## WORK TO BE COMPLETED
Restate verbatim the span of lines below between the line with "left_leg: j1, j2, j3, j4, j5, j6" and the line with "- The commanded", including those two lines, and only that span.

[Collected data]
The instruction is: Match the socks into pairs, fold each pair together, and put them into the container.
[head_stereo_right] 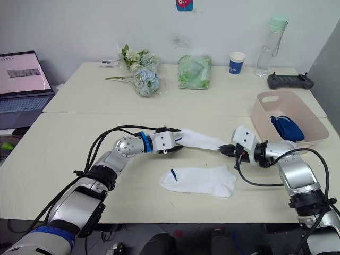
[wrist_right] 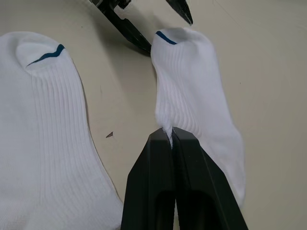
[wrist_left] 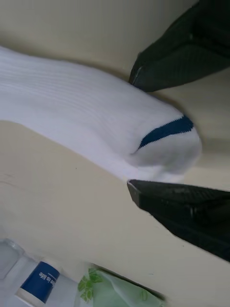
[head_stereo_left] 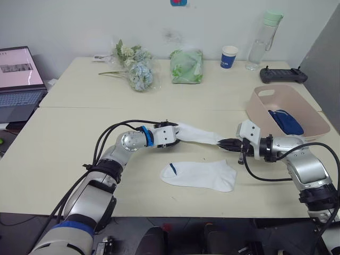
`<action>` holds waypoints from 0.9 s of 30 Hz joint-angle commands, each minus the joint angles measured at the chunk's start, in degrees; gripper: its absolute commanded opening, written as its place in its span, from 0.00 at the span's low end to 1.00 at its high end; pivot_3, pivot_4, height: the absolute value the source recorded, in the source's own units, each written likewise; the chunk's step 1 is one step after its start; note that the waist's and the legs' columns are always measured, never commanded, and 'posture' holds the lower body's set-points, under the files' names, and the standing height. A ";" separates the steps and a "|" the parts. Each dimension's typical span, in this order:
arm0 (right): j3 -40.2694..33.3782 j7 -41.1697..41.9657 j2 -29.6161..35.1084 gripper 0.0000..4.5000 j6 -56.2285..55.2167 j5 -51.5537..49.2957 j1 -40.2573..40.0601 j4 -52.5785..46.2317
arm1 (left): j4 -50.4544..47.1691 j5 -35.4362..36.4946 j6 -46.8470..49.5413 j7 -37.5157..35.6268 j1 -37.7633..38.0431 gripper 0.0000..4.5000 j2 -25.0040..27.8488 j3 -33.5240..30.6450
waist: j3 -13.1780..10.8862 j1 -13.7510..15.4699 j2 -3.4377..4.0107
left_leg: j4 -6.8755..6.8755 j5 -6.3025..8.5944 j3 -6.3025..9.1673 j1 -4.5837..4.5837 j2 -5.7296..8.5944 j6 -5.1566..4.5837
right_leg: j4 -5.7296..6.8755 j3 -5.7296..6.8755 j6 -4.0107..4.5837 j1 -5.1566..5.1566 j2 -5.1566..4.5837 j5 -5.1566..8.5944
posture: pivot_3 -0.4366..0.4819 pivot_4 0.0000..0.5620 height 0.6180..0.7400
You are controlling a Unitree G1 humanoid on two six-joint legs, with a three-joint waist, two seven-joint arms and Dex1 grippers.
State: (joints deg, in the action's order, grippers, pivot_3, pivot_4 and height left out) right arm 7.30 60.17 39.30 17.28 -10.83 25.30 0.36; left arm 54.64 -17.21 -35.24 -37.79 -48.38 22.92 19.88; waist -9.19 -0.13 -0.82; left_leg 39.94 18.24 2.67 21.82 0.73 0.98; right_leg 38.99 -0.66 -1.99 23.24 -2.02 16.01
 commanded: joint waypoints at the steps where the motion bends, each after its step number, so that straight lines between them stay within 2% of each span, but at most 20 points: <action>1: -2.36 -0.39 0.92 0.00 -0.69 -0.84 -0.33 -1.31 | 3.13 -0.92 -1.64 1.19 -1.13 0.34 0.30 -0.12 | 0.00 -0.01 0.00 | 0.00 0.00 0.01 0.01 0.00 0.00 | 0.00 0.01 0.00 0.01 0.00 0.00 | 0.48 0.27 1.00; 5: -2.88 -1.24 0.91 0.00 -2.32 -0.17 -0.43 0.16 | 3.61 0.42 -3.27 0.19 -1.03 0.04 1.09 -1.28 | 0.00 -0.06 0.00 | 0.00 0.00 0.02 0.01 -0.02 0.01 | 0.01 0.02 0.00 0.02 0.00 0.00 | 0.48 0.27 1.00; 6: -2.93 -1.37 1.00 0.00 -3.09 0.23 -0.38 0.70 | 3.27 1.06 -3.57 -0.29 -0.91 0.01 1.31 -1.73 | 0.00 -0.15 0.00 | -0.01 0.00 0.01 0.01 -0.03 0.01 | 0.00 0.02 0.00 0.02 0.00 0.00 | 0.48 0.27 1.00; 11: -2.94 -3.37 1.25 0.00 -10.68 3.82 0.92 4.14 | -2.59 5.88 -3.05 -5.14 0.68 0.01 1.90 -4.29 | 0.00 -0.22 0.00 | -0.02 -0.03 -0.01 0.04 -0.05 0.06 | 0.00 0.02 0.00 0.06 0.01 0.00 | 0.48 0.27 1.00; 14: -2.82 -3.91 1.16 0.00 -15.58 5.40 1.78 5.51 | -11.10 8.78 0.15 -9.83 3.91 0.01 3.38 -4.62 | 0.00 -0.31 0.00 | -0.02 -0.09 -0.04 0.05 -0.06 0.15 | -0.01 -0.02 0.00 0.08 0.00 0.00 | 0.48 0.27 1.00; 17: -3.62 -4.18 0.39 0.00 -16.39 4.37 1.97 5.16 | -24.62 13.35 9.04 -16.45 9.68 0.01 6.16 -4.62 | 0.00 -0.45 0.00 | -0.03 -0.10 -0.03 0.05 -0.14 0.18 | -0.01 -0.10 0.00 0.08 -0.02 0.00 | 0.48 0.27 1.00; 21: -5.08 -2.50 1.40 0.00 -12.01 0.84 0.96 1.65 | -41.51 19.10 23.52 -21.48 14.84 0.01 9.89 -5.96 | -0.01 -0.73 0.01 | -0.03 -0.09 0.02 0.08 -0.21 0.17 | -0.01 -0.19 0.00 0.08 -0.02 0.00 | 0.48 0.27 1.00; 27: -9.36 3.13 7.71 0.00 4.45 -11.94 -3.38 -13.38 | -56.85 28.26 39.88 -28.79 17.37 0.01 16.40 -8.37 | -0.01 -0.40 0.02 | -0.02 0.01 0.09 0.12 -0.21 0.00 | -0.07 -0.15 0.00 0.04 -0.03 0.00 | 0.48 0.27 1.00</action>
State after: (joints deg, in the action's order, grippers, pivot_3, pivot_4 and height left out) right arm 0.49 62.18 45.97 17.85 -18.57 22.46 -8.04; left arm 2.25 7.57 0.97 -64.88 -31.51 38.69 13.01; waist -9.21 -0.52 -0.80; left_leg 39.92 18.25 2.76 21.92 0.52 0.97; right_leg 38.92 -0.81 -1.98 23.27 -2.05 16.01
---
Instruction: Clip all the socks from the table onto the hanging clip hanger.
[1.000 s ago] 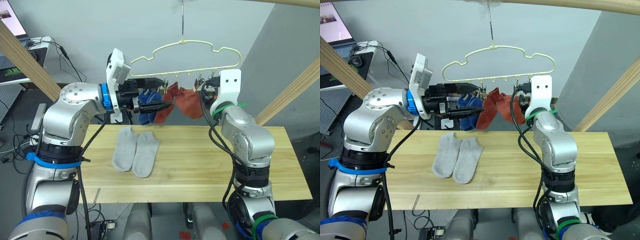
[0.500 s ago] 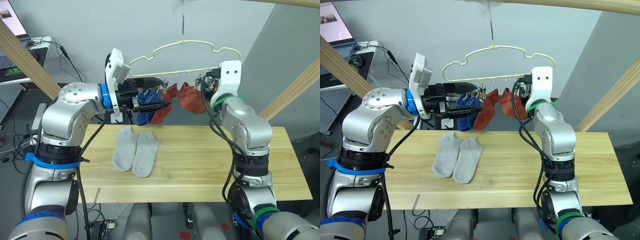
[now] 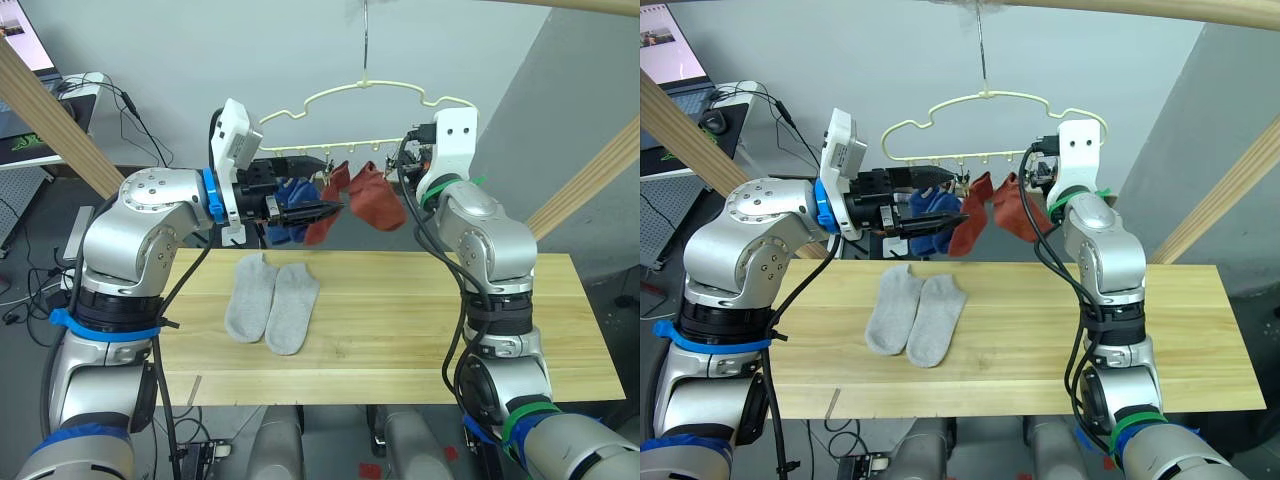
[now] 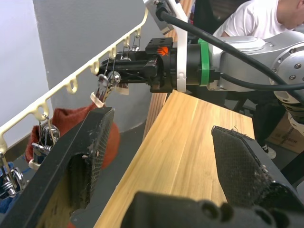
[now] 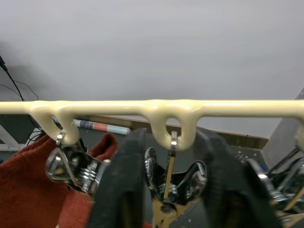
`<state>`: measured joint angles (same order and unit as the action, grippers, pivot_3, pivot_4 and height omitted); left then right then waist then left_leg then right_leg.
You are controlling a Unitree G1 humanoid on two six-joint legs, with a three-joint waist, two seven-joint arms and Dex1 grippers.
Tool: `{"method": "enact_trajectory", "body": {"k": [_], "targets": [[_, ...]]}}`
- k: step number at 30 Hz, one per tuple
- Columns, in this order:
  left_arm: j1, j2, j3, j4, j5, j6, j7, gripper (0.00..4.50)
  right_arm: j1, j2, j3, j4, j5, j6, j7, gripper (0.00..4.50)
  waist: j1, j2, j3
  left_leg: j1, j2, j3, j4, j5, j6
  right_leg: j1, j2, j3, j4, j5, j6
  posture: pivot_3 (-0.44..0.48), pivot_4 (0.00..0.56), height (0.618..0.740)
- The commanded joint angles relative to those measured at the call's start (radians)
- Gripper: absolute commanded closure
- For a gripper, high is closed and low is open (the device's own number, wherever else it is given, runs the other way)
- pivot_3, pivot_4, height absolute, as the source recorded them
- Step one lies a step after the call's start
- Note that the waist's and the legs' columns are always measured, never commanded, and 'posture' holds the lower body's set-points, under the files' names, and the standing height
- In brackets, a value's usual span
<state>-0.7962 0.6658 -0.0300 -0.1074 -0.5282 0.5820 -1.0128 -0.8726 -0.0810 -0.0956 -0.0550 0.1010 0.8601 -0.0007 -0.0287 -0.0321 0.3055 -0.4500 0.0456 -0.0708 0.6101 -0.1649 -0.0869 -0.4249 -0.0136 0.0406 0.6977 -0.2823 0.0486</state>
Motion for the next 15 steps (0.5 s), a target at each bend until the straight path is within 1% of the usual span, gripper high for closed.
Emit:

## EXERCISE OUTPUT
  left_leg: j1, j2, j3, j4, j5, j6
  right_leg: j1, j2, j3, j4, j5, j6
  posture: pivot_3 (-0.44..0.48), pivot_4 (0.00..0.56), height (0.618..0.740)
- The commanded joint angles relative to those measured at the call's start (radians)

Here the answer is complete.